TSMC raised its 2026 capex forecast to $60 billion to $64 billion, compared with its earlier guidance of $52 billion to $56 billion. Reuters reported that the company also expects capital spending over the next three years to be significantly higher than in the past three years.

That is a positive signal for long-term AI chip demand, but it also raises a difficult question for investors: how much money must the AI industry keep spending before the returns become clear?

The selloff was part of a wider reassessment of AI-linked stocks.

The Guardian reported that the Philadelphia Semiconductor Index fell around 4.8 percent, bringing its month-to-date decline to about 20 percent and pushing it into technical bear-market territory. The report also said chip and tech stocks were under pressure as investors questioned whether the AI rally was sustainable.

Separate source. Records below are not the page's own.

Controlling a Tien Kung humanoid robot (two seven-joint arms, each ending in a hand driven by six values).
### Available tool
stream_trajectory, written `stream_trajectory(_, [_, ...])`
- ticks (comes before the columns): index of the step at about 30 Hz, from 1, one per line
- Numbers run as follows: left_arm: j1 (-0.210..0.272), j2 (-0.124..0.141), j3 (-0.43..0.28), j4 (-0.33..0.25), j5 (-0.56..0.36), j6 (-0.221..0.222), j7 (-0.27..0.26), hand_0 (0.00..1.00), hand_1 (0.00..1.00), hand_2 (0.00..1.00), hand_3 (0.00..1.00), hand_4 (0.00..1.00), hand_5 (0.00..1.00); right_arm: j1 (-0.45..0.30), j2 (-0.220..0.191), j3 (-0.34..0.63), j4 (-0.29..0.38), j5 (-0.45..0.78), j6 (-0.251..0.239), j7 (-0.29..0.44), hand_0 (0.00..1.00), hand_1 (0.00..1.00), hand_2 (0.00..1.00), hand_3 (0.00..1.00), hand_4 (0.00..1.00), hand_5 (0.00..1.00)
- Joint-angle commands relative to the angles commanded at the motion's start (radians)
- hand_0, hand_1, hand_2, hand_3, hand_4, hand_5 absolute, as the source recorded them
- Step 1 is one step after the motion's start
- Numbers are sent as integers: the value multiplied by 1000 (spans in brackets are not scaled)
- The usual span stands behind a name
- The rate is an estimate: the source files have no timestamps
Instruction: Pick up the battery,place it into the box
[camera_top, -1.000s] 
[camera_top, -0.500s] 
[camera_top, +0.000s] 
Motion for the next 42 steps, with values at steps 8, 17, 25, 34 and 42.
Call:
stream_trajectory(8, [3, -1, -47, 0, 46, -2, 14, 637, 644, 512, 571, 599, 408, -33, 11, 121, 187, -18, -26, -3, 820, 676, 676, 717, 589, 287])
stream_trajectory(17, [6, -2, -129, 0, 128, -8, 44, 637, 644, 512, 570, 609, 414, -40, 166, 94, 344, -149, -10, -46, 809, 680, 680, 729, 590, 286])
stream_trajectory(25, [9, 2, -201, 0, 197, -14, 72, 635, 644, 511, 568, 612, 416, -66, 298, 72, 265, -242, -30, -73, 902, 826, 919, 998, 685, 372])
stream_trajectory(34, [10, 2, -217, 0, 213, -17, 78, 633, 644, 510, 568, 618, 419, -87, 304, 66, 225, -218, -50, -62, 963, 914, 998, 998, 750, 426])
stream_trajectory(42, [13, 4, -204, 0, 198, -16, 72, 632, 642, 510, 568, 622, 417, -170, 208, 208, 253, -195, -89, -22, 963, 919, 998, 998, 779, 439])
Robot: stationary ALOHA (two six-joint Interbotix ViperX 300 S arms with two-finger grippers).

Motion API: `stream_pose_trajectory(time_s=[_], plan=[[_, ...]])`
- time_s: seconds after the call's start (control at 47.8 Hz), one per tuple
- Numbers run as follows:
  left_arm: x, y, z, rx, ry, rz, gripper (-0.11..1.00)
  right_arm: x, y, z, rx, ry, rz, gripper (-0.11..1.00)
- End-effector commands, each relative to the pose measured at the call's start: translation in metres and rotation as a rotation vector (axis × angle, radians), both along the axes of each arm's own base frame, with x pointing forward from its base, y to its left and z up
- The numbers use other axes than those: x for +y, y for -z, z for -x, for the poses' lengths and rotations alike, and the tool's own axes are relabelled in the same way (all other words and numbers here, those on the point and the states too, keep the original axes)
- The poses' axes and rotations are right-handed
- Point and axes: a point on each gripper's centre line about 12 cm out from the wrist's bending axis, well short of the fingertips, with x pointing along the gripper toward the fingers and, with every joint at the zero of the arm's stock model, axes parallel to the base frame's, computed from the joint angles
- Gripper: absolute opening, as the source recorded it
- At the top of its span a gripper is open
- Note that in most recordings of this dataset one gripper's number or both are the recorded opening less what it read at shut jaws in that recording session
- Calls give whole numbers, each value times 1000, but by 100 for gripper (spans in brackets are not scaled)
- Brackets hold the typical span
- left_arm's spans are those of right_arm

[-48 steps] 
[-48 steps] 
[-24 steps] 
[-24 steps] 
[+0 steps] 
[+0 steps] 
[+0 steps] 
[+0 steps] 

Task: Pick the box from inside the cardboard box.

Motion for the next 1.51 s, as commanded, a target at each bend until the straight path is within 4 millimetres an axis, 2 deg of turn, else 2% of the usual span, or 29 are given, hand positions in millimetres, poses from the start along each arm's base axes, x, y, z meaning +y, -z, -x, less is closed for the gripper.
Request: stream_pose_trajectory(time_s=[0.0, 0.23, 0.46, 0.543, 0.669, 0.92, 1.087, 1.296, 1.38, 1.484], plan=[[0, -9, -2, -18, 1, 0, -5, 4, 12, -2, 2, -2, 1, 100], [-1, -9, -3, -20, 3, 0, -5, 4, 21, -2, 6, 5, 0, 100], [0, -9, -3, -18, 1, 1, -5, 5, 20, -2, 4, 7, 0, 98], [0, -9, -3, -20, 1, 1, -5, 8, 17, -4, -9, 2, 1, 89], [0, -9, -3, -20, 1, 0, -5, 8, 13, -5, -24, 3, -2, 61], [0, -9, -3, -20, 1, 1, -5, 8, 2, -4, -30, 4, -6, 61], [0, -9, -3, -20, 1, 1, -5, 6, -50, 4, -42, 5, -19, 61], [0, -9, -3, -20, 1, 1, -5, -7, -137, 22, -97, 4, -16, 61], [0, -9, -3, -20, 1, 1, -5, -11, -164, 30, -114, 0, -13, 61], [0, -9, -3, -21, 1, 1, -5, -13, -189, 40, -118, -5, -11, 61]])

This matches a broader concern already raised by major market watchers.

Goldman Sachs Research recently said U.S. tech investment as a share of GDP has moved above its 1990s peak, while spending plans from the largest cloud and computing companies for 2026 are nearly 50 percent higher than estimates from six months earlier. Goldman also warned that investors may be overestimating how long above-average profits can last for AI infrastructure suppliers.

The Bank for International Settlements has also warned about the risk of an AI investment race.

A recent BIS paper said firms can over-commit capital during major technology cycles, and that debt or circular financing can create financial fragility if returns disappoint. It compared the pattern with earlier boom-bust cycles, including railways and the dot-com boom.

That does not mean the AI boom is collapsing. TSMC’s results show that demand is still strong, and CEO C.C. Wei said the company’s confidence in the multi-year AI trend remains high.

However, the market reaction suggests investors now want evidence that AI spending will translate into durable profits, not just higher revenue for chip suppliers.

TSMC will likely continue posting strong results as long as cloud companies, AI labs, and chip designers keep expanding data centers.

The harder question is whether the companies buying those chips can generate enough revenue and profit to justify the scale of spending.

For now, TSMC’s record quarter delivered a clear message: the AI boom is still powerful, but investors are no longer willing to ignore the cost.